:: Given information ::

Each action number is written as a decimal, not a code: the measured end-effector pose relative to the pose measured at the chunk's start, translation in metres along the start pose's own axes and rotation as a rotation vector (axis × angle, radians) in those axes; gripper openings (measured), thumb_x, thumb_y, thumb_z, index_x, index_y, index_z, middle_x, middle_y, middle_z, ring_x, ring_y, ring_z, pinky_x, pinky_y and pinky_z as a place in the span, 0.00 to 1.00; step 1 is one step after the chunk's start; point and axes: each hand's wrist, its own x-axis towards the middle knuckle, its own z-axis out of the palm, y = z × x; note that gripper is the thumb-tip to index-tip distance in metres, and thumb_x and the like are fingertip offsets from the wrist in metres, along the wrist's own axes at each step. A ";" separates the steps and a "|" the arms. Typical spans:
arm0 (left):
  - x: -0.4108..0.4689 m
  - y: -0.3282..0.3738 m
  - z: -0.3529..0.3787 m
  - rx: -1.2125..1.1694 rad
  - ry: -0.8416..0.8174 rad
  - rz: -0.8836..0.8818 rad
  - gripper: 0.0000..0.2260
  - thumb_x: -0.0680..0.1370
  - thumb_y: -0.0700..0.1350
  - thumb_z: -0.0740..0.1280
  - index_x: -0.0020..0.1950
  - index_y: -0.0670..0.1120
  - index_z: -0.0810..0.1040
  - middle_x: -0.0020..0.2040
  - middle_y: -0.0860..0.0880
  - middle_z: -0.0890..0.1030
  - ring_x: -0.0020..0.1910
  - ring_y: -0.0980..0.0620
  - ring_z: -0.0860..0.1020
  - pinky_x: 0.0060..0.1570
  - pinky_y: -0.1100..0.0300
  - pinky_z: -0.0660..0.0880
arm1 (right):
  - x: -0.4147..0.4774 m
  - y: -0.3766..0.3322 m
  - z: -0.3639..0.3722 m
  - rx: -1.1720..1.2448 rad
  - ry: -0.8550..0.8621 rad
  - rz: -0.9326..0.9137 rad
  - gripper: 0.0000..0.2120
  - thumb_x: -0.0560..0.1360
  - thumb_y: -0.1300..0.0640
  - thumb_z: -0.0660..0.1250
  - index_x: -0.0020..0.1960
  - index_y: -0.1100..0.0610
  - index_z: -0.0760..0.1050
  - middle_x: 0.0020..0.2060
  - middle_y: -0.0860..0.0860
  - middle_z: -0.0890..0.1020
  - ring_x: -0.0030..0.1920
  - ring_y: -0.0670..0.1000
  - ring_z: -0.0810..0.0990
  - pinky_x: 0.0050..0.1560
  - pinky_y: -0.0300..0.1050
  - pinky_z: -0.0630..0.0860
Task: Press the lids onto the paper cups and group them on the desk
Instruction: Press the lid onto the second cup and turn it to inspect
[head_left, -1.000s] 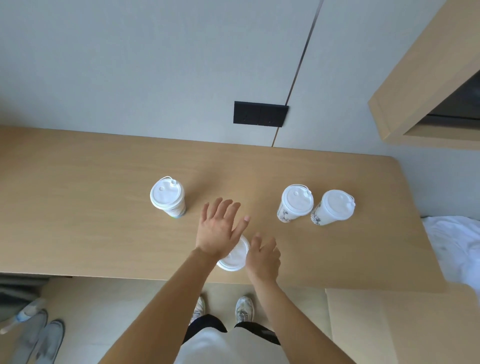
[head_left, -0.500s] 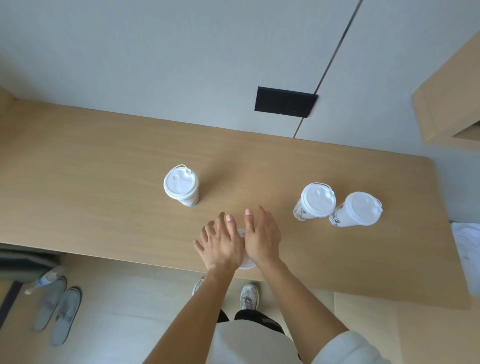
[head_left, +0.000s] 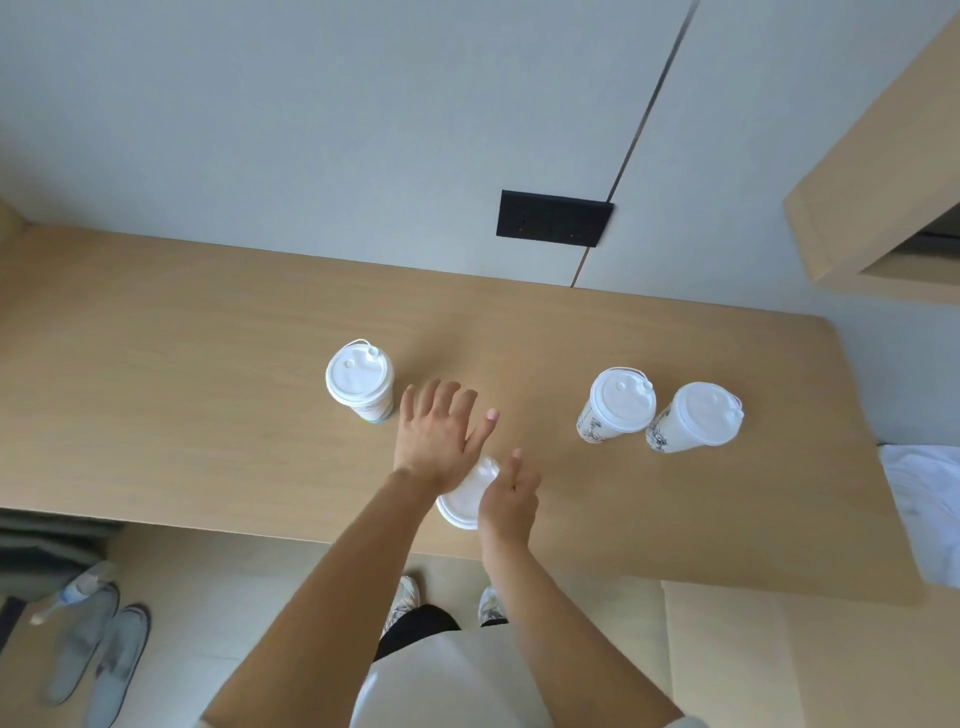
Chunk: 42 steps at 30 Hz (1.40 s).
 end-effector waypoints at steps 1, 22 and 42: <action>0.000 0.002 -0.004 0.022 0.015 0.038 0.33 0.81 0.64 0.46 0.67 0.45 0.80 0.69 0.42 0.79 0.73 0.38 0.72 0.75 0.37 0.62 | 0.000 0.000 -0.001 0.005 -0.010 0.031 0.25 0.87 0.42 0.52 0.77 0.55 0.68 0.70 0.59 0.78 0.70 0.63 0.76 0.70 0.57 0.71; -0.039 0.016 0.030 -0.442 0.024 -0.628 0.19 0.86 0.53 0.47 0.70 0.53 0.72 0.70 0.53 0.75 0.72 0.48 0.69 0.74 0.36 0.58 | 0.030 -0.031 0.010 -0.456 -0.031 -0.524 0.31 0.78 0.33 0.40 0.44 0.56 0.71 0.42 0.54 0.81 0.50 0.59 0.79 0.56 0.58 0.74; -0.048 -0.021 -0.018 -0.667 0.074 -0.026 0.30 0.80 0.63 0.57 0.75 0.46 0.73 0.78 0.48 0.71 0.79 0.48 0.66 0.75 0.48 0.66 | 0.006 -0.027 -0.014 -0.520 0.009 -0.208 0.38 0.81 0.30 0.52 0.84 0.50 0.55 0.84 0.57 0.58 0.84 0.57 0.55 0.82 0.62 0.49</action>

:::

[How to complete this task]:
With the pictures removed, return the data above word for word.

[Response to the exercise]:
Each action number is written as a decimal, not a code: the measured end-effector pose relative to the pose measured at the chunk's start, translation in metres along the start pose's own axes and rotation as a rotation vector (axis × angle, radians) in those axes; gripper openings (measured), thumb_x, thumb_y, thumb_z, index_x, index_y, index_z, middle_x, middle_y, middle_z, ring_x, ring_y, ring_z, pinky_x, pinky_y and pinky_z as a place in the span, 0.00 to 1.00; step 1 is one step after the chunk's start; point and axes: each hand's wrist, its own x-axis towards the middle knuckle, its own z-axis out of the palm, y = z × x; note that gripper is the thumb-tip to index-tip distance in metres, and thumb_x and the like are fingertip offsets from the wrist in metres, along the wrist's own axes at each step. A ";" separates the steps and a "|" the arms. Typical spans:
arm0 (left):
  - x: -0.4108..0.4689 m
  - y: -0.3282..0.3738 m
  - z: -0.3529..0.3787 m
  - rx: -1.2125..1.1694 rad
  - ry: -0.8416..0.8174 rad
  - rz: -0.8836..0.8818 rad
  - gripper: 0.0000..0.2260
  - thumb_x: -0.0680..0.1370
  - thumb_y: -0.0700..0.1350
  - thumb_z: -0.0740..0.1280
  - index_x: -0.0020..0.1950
  - index_y: -0.0670..0.1120
  - index_z: -0.0810..0.1040
  - middle_x: -0.0020..0.2040
  - middle_y: -0.0860..0.0880
  - middle_z: -0.0890..0.1030
  - ring_x: -0.0020..0.1910
  - ring_y: -0.0980..0.0620
  - ring_z: -0.0860..0.1020
  - pinky_x: 0.0060..0.1570
  - pinky_y: -0.1100..0.0300
  - pinky_z: -0.0660..0.0880
arm1 (right):
  - x: -0.4147..0.4774 m
  - y: -0.3766..0.3322 m
  - z: -0.3639..0.3722 m
  - rx: -1.1720..1.2448 rad
  - ry: -0.8550..0.8621 rad
  - rz: -0.9326..0.9137 rad
  - gripper: 0.0000..0.2120
  - thumb_x: -0.0560..0.1360
  - thumb_y: -0.1300..0.0640
  - thumb_z: -0.0660..0.1250
  - index_x: -0.0020..0.1960
  - index_y: -0.1100..0.0610
  - index_z: -0.0760..0.1050
  - middle_x: 0.0020..0.2060
  - middle_y: -0.0860..0.0860
  - middle_z: -0.0890..0.1020
  - ring_x: -0.0030..0.1920
  - ring_y: -0.0670..0.1000
  - ring_z: -0.0810..0.0990
  - pinky_x: 0.0050..0.1560
  - pinky_y: -0.0300..0.1050
  - pinky_z: -0.0630..0.0860
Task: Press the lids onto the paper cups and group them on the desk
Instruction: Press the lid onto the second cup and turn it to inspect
[head_left, -1.000s] 
[head_left, -0.500s] 
[head_left, +0.000s] 
Chunk: 42 steps at 30 Hz (1.40 s).
 end-effector waypoints at steps 1, 22 and 42: <action>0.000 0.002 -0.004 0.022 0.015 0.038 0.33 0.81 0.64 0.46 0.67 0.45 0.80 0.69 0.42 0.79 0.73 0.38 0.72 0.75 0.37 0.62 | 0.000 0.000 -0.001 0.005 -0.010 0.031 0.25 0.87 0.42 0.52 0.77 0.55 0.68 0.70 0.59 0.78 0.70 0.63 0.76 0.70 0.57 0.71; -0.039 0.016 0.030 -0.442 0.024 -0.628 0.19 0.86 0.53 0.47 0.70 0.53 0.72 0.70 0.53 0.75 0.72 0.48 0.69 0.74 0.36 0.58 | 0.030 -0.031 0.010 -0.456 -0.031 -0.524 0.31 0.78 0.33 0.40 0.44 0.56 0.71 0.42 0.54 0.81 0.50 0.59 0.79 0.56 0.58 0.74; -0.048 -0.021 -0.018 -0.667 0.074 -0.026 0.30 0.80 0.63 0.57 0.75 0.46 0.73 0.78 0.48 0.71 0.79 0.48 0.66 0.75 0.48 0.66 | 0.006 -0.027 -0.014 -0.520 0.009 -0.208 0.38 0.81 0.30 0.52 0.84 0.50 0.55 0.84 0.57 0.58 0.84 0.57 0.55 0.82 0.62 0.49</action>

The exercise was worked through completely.